In addition to the qualified audit opinion on the Department’s financial statements, the AGSA further drew attention to the following material findings and matters of emphasis for the year under review (all are repeat findings):

  1. Non-compliance with legislation i.e. the Public Finance Management Act (PFMA) (Act No.1 of 1999) –  identified material misstatements in the Department’s financial statements submitted for auditing were not adequately corrected and the supporting records could not be provided, which resulted in the financial statements receiving a qualified audit opinion.
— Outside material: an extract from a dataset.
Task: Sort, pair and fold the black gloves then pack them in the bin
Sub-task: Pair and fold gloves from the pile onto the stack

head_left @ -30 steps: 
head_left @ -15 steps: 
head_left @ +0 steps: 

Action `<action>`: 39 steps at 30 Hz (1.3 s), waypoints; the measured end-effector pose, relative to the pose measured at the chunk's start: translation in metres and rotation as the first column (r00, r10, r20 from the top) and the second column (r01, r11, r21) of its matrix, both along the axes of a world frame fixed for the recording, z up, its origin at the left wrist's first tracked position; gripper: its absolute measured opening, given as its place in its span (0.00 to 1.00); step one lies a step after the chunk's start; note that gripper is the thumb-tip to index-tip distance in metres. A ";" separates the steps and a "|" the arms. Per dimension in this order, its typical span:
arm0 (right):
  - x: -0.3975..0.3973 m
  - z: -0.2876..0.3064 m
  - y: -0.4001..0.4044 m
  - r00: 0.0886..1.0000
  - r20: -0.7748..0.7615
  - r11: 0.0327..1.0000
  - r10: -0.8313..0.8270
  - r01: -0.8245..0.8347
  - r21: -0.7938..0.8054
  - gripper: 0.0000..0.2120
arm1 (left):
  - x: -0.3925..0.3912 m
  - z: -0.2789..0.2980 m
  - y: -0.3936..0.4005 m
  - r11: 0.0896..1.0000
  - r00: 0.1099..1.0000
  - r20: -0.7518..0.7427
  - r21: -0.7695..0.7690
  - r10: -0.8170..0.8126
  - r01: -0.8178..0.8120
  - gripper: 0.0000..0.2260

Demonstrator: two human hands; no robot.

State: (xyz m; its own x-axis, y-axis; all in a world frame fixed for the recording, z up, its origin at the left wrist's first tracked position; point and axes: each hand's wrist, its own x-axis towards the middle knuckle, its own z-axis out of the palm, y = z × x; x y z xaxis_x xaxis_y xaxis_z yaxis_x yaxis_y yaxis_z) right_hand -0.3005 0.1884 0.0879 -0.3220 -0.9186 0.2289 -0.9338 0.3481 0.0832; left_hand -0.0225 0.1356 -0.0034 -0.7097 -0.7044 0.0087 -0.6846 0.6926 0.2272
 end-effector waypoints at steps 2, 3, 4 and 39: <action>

  2. Expenditure and revenue management (non-compliance with National Treasury Regulations):
  • Payments were not made within 30 days or an agreed period after receipt of an invoice, most notably in the payment of accommodation charges due to budget constraints.
  • Transfer of funds – lack of sufficient appropriate audit evidence that appropriate measures were maintained to ensure that transfers and subsidies to entities were applied for their intended purposes.  
  • Consequence management on irregular expenditure – lack of sufficient audit evidence that disciplinary steps were taken against officials who incurred irregular expenditure. Proper and complete records were not being maintained as evidence to support the investigations into irregular expenditure.
    1. Non-compliance with Procurement Legislation and Regulations (supply chain management):
  • Some of the contracts were awarded to bidders based on preference points that were not allocated and calculated in accordance with the requirements of the Preferential Procurement Policy Framework Act and Preferential Procurement Regulations; and some of the contracts were awarded to bidders that did not score the highest points in the evaluation process as required by the Act and Regulations.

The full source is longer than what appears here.